The Philippines are a developing country, and its government doesn’t have full control of its economy or politics. It is a life and death situation really: there are many conflicting laws. For example, on one hand there is the IPRA law that was created to safeguard Indigenous Peoples’ rights. On the other, the 1995 Mining Act allows 100% ownership of the land to foreign companies, despite most of the mining areas being ancestral lands. On top of that, the 1995 Mining Act is also in contradiction with the 1987 Constitution, which favours land ownership of indigenous peoples (60–40). There are no programmes for government owned industries, there are token laws for land reform that are disrespectful for the rights of indigenous peoples. Our government and its economy is tied to globalization and debt, prioritising the interests of foreign partners.
How could local people benefit from the extraction of natural resources?
It would depend on the kind of natural resource extraction. In the case of the Philippines, extraction projects are mainly destined to profit a small elite in the government and multi-national corporations. It is not carried out to answer the needs of the majority of the population. It is true that some local people benefit through short term employment and from improved social services such as roads, schools, clinics. However, this should be the government’s responsibility to provide. These are like bribes for the communities as most of the profit from extraction will not go to them, nor to the Philippines’ government. The taxes and revenues collected from the projects are just token amounts. All raw materials extracted are brought outside the country come back only as a finished products, which are very costly.
What is the relationship between the land and the indigenous community that lives it?
Land means life for the indigenous community. It is our food, traditions, customs… All of it revolves around our ancestral lands. Because this is our way of life, we will use all of our strength to fight for it and protect it, even if this would mean putting our lives at risk.
What is the role of women in the fight against human rights abuses?

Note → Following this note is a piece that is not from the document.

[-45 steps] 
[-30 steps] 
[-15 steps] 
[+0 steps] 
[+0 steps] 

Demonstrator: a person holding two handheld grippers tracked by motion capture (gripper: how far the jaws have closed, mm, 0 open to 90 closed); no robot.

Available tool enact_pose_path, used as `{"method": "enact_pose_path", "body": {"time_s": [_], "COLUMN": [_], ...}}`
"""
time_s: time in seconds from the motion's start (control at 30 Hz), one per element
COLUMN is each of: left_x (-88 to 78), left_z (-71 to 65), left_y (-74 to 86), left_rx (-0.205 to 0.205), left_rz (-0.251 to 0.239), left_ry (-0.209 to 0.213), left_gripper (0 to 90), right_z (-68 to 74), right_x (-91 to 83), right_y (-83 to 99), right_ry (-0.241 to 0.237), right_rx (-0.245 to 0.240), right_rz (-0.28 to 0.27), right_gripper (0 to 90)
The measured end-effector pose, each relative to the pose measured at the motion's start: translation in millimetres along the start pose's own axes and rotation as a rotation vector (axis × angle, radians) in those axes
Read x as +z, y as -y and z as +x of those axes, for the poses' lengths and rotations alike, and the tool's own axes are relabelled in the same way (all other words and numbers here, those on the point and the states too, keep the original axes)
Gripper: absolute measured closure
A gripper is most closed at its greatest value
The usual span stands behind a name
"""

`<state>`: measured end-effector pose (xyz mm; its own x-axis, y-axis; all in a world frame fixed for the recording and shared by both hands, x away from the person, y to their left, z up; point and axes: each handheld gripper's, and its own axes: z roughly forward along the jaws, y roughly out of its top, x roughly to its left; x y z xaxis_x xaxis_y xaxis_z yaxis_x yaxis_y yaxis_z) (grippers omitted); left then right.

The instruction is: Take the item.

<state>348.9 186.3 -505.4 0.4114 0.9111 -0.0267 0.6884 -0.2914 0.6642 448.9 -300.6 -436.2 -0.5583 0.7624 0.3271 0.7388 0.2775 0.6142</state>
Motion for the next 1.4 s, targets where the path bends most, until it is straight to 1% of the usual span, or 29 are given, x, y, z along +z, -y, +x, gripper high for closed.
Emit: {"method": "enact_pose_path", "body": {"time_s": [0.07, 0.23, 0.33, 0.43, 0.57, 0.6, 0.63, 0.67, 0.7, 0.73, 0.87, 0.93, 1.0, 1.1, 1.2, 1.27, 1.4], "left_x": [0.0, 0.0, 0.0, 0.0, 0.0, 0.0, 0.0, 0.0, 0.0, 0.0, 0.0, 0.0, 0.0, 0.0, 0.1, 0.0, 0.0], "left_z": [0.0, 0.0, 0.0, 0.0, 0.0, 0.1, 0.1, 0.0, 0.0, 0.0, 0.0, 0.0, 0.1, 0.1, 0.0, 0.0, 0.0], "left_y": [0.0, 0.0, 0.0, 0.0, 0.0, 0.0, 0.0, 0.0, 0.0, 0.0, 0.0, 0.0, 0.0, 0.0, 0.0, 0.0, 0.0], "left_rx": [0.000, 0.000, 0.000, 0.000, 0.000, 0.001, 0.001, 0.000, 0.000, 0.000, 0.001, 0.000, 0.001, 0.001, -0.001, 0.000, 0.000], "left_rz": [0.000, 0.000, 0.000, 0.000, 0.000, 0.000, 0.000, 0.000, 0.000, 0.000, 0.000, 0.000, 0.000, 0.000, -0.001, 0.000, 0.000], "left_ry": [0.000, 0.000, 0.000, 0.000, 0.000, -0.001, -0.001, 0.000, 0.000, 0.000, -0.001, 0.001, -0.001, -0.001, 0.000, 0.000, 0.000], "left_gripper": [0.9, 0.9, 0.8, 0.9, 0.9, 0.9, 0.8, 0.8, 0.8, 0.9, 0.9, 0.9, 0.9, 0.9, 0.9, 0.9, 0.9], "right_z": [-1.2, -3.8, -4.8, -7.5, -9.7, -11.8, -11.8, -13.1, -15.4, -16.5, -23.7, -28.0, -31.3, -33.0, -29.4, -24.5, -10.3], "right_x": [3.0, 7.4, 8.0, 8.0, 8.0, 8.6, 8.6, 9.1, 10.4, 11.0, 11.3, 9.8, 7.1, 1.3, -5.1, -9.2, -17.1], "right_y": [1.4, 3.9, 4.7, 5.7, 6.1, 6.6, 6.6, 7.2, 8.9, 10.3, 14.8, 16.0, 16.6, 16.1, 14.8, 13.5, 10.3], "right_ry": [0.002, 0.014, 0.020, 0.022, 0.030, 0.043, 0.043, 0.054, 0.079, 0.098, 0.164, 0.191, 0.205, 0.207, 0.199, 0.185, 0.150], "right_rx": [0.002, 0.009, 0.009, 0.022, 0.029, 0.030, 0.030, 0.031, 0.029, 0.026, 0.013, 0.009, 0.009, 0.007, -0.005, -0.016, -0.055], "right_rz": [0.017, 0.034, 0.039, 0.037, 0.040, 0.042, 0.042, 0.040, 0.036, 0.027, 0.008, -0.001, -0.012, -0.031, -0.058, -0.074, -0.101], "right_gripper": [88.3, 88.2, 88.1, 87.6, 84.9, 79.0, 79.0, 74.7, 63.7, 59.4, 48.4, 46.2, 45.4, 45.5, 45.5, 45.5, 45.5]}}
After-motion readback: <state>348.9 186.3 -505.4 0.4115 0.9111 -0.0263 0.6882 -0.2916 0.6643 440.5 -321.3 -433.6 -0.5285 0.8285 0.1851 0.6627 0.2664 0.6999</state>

For decades, most indigenous women were filled with hatred because they had suffered and endured very serious human rights violations. Many felt hopeless because they were excluded from community discussions and deliberations about mining and extraction. However, they rejected this treatment and indigenous women erupted like a volcano emitting boiling lava. They are now fighters and avid defenders of human rights among our ranks, and leading models for children in the communities. They are active in exposing violation of rights in their communities, especially for girls who are the most vulnerable to abuses (sexual harassments, rapes, physical and emotional attacks). They lead the resistance against unregulated and destructive projects that have been imposed without their consent, projects that violate their right to sustainable development, to food and to a safe environment.
They resist because they are the holders of traditional knowledge and wisdom, they are the ones who protect the family by providing food and other needs. Thanks to their initiatives at the local level, women’s human rights advocacy has reached international spheres. Yet, a lot more needs to be done to protect our rights, and demand from government entities and perpetrators of human rights to be held accountable.